Uma única onda quebrando na praia pode conter mais organismos vivos do que o total de seres humanos que já existiram na Terra ao longo de toda a história
Ao olhar para o mar, a impressão costuma ser de imensidão vazia
Ao olhar para o mar, a impressão costuma ser de imensidão vazia. Porém, a ciência revela um universo invisível de microrganismos que sustenta a vida marinha, regula parte do clima, influencia a produção de oxigênio e o equilíbrio químico do planeta.
O que é o microcosmo do oceano?
A expressão microcosmo do oceano descreve o conjunto de vírus, bactérias, arqueias, algas microscópicas, protozoários, pequenos crustáceos e larvas que vivem suspensos na água. Juntos, eles formam o plâncton, base das cadeias alimentares marinhas.
Em um litro típico de água do mar podem existir bilhões de vírus e bactérias e milhões de fitoplâncton, além de zooplâncton em grande quantidade. Essa diversidade varia conforme luz, temperatura, nutrientes, correntes e profundidade.

Por que a água do mar é tão povoada por microrganismos?
Cada pequena porção de água salgada abriga organismos em densidades que superam em muito a população humana.

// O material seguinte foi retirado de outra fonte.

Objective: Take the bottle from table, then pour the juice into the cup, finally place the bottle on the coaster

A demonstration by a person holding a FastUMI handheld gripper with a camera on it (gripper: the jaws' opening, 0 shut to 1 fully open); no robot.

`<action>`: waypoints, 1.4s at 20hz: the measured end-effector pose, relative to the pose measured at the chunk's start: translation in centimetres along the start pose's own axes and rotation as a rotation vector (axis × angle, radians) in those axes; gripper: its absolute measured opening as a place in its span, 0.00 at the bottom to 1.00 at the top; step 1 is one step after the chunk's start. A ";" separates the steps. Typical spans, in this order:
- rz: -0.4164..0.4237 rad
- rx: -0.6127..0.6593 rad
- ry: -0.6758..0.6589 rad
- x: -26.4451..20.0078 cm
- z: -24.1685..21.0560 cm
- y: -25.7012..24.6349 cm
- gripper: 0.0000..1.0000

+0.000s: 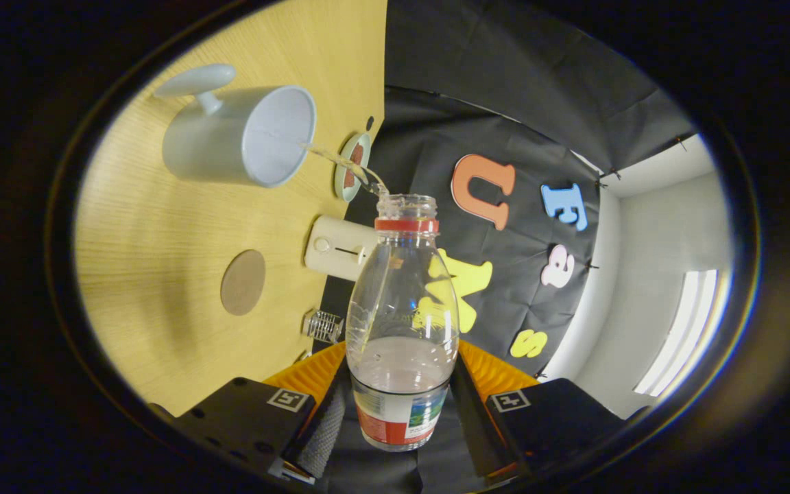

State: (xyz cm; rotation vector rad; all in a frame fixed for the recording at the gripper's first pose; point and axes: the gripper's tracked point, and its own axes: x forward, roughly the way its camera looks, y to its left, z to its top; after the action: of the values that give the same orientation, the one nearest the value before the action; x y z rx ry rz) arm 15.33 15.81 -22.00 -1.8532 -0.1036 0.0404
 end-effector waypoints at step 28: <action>-0.056 -0.139 -0.024 -0.5 0.7 -1.6 0.81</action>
State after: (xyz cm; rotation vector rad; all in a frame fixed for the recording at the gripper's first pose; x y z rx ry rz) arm 14.69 16.87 -20.63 -1.9884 -0.1791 0.0165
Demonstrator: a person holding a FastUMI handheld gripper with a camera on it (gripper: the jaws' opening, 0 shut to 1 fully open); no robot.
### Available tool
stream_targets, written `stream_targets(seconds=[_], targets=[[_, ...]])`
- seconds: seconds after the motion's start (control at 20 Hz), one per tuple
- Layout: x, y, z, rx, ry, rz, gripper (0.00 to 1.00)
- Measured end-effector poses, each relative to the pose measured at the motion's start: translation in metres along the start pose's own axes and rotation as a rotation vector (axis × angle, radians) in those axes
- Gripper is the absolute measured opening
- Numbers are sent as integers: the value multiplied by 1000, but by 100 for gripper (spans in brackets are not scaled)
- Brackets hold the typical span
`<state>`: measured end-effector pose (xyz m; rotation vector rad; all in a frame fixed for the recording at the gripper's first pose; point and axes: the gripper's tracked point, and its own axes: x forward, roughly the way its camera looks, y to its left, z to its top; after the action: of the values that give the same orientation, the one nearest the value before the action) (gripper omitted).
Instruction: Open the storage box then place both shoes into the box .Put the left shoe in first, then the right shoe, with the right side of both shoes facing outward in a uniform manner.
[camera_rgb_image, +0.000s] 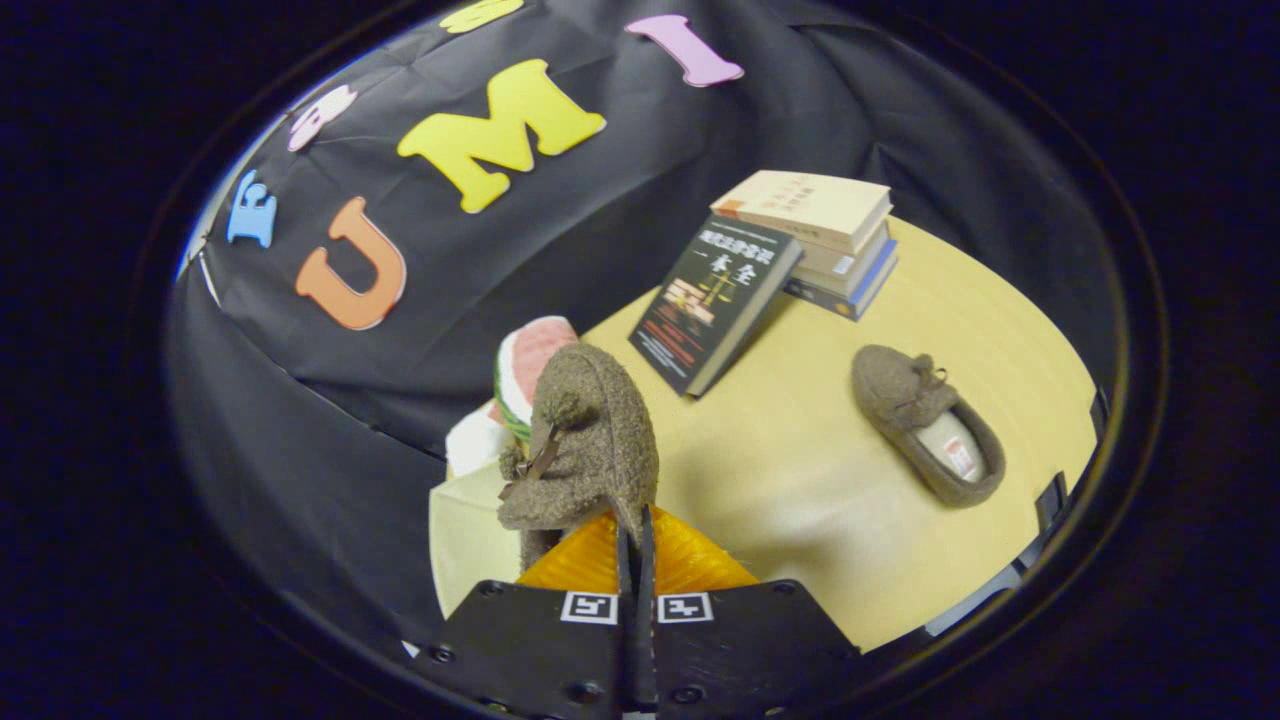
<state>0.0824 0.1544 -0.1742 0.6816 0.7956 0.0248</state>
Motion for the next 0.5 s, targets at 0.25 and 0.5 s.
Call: stream_targets(seconds=[0.25, 0.5], targets=[[17, 99, -27, -64, -6, 105, 0], [58, 153, -93, -99, 75, 128, 0]])
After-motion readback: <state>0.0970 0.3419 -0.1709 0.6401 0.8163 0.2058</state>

Em áreas costeiras ricas em nutrientes, ressurgências e zonas polares, essa concentração costuma ser especialmente alta.
Mesmo em regiões pobres em nutrientes ou profundas, praticamente qualquer amostra contém vasta vida microscópica. Superfície, coluna d’água e partículas em suspensão funcionam como habitats onde microrganismos se alimentam, se reproduzem e interagem.
Quais organismos dominam o microcosmo marinho?
Os vírus marinhos são os mais numerosos, com estimativas próximas de 10³⁰ partículas nos oceanos, em grande parte infectando bactérias e arqueias. Bactérias costumam atingir cerca de um milhão de células por mililitro em águas superficiais.
Essas bactérias exercem funções essenciais:
Conversão de energia radiante em ligações químicas, gerando mais de 20% do oxigênio atmosférico via fitoplâncton microscópico.
Oxidação, redução e fixação biológica de macromoléculas (N, P, S), tornando-as assimiláveis pela cadeia trófica superior.
Quebra da matéria orgânica particulada refratária pela alça microbial, liberando minerais essenciais na zona fótica.
Sequestro e exportação de carbono da atmosfera para as planícies abissais, regulando ativamente o clima global do planeta.
Como o microcosmo do oceano influencia clima e cadeias alimentares?
Vírus e microrganismos transformam a superfície do oceano em um vasto sistema de reciclagem química. A destruição diária de células por vírus, o chamado viral shunt, mantém grande parte do carbono na camada superficial, em forma dissolvida.
Esse processo afeta o sequestro de carbono em águas profundas, a produção de oxigênio pelo fitoplâncton e a disponibilidade de alimento para peixes e outros animais. Compostos liberados por algas também podem atuar como núcleos de condensação de nuvens.

Por que entender o microcosmo do oceano é crucial em 2026?
Mudanças climáticas, aquecimento e acidificação dos mares alteram temperatura, pH e nutrientes, modificando comunidades microbianas. Isso pode afetar a absorção de carbono, a produção de oxigênio e a ocorrência de florescimentos de algas nocivas.
Projetos internacionais usam satélites, navios de pesquisa e DNA ambiental para monitorar esse microcosmo. Esses dados alimentam modelos climáticos, previsões de pesca e avaliação de riscos costeiros, mostrando que o funcionamento do planeta depende da atividade desses seres minúsculos.